Based on the enormous reaction to this leak, there’s no doubt that Mr. West has been doing donuts on the zeitgeist for years. The Tron bike is fast and futuristic; Kanye is leading the way.
“Blood on the Leaves”
Verse 3 is hands down the best on the album (though “I’m in It” obviously has some great lines), so I’m pulling two—let’s consider these a tie.
“I don’t give a damn if you used to talk to Jay-Z / He ain’t with you, he with Beyonce, you need to stop actin’ lazy / She Instagram herself like ‘Bad bitch alert’ / He Instagram his watch like ‘Mad rich alert’ / He only wanna see that ass in reverse.”
This is Jay’s only real appearance on the album, unfortunately. But it raises a good question: now that both Jay and Kanye are taken, what’s a girl to do but step aside?
“Now you sittin’ courtside, wifey on the other side / Gotta keep ‘em separated, I call that apartheid.”
Jay-Z and Beyonce are often found on the floor of NY basketball games. Jay’s got a face that only a few can love, but if he were a baller on the court, he might have to keep his main girl in the booth suite and his side girl on the floor.
“Star Wars fur, yeah I’m rockin’ Chewbacca.”
Remember when Kanye’s “Cold” verse from Cruel Summer drew the ire of PETA? Well he hasn’t stopped covering himself in out-of-this-world fur.
“Send It Up”
“She say ‘Can you get my friends in the club?’ / I say ‘Can you get my Benz in the club?’ / If not, treat your friends like my Benz / Park they ass outside ’til the evening end.”
West has a well-documented history of hating on girls for using his popularity to advance their friends or children. Also with his Benz. Maybe Ye should marry that car.
“Start a Fight Club, Brad reputation / I turnt the nightclub out of the basement.”
This is the most prescient and self-aware line of the album.

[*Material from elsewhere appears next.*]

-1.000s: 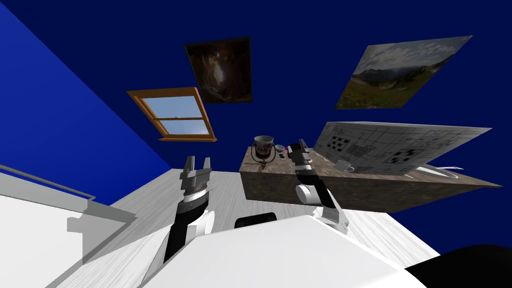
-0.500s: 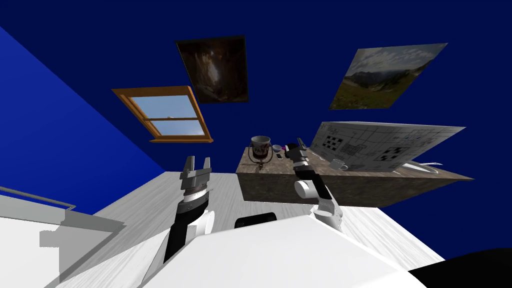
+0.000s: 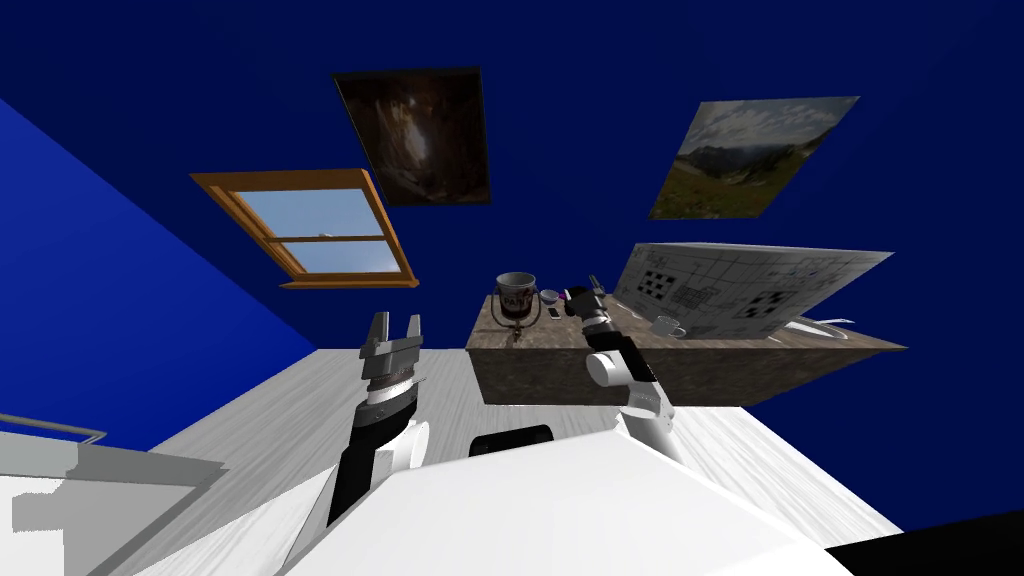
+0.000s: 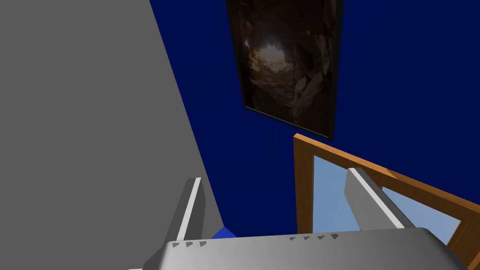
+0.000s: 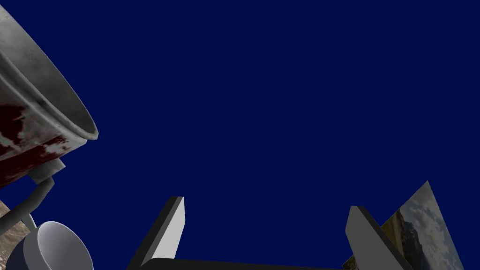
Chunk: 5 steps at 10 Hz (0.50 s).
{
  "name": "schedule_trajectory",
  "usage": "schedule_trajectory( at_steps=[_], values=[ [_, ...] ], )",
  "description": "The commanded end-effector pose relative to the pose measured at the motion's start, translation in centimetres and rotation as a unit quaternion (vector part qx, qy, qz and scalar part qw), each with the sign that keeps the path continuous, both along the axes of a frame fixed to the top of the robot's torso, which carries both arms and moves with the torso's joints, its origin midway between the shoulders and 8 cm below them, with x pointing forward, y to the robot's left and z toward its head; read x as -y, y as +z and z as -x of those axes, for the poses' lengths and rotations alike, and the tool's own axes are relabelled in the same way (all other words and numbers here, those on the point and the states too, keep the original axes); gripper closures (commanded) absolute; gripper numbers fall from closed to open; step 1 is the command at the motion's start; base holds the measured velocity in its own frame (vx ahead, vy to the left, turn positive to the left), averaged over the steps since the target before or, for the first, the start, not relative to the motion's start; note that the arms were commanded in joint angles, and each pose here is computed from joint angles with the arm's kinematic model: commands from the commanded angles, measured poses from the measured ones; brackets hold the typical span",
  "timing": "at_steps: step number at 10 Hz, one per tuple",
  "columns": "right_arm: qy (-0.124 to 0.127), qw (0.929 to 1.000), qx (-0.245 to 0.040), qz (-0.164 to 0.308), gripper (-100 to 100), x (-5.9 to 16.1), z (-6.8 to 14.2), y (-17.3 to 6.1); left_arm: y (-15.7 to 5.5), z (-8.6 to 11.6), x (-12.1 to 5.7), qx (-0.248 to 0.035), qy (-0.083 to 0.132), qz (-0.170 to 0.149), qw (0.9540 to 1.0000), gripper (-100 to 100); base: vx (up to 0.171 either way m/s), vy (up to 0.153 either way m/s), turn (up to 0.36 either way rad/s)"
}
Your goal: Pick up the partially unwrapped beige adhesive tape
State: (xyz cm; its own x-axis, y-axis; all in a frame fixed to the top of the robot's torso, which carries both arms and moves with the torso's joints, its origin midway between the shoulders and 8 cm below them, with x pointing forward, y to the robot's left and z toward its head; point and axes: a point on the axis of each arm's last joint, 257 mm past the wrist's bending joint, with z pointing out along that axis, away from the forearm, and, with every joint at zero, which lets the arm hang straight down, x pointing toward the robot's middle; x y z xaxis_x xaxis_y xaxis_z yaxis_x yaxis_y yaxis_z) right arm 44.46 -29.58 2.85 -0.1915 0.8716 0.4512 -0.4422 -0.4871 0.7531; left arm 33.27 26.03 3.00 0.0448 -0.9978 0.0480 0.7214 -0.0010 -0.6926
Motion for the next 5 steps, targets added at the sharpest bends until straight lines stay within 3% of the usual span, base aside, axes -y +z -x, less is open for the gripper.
schedule_trajectory(
  at_steps=[1, 5],
  values=[
    [0.023, 0.9991, -0.011, -0.033, -100, -0.2, -1.0, 0.0, 0.0, 0.0, 0.0, 0.0, 0.0, 0.0, 1.0, 0, 0.026, -0.02, -0.073],
    [0.07, 0.9911, -0.052, -0.101, -100, -1.0, -3.3, -1.1, 0.0, 0.0, 0.0, 0.0, 0.0, 0.0, 1.0, 0, 0.024, -0.011, -0.044]
  ],
)
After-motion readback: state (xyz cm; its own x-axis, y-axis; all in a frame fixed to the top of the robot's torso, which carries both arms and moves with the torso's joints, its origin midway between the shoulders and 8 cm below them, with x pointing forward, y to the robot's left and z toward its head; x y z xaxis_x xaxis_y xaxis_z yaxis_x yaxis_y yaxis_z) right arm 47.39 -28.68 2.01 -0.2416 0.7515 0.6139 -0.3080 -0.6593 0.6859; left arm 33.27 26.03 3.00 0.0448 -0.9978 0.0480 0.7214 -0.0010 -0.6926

With screams and raw realness, Kanye bombs the consumerist culture throughout the album, just like Brad Pitt’s character in Fight Club. The dark sound of his songs is brought out of the underground with this release, and like what we saw in albums past, the rap game will probably follow Kanye’s lead on this one.
“After all these long ass verses / I’m tired, you tired, Jesus wept.”

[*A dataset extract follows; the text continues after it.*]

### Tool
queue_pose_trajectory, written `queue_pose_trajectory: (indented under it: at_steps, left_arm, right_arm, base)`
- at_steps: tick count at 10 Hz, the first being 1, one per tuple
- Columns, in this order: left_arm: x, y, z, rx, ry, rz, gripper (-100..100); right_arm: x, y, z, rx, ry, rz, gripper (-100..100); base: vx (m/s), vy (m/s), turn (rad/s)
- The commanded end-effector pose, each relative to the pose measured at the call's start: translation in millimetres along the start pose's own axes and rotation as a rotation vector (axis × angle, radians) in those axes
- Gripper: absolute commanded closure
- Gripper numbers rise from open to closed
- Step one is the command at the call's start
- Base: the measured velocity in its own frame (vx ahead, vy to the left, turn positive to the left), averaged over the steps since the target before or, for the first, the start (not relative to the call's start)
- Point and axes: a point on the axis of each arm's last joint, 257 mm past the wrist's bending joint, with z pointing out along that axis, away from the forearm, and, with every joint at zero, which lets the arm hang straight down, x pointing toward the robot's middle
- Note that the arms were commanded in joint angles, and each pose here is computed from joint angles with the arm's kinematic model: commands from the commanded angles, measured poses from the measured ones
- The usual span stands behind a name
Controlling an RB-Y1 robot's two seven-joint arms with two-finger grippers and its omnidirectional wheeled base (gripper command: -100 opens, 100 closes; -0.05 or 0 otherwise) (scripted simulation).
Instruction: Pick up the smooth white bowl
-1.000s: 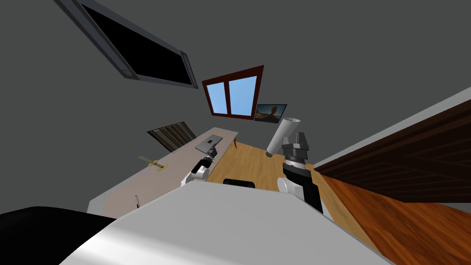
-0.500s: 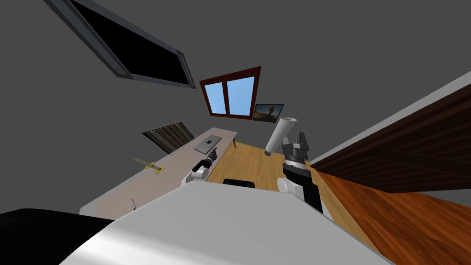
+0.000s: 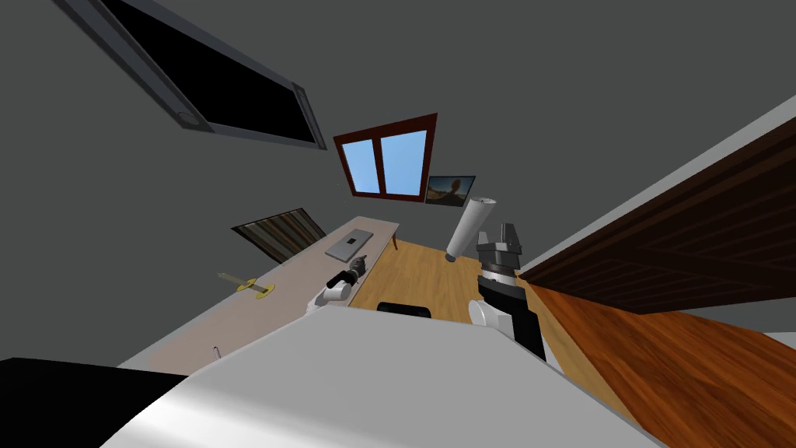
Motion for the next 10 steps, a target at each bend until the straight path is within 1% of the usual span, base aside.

I was pretty disappointed without the lack of a proper outro to this album, which is uncharacteristic for West. But that doesn’t mean he doesn’t end it with the most potent line of all. Referring to the shortest verse of the Bible, John 11:35, Kanye closes his rapping with “Jesus wept.” Even Jesus is mourning the end of Yeezus. But Jesus teared up just before resurrecting his friend Lazarus, so who knows what’s in store for West.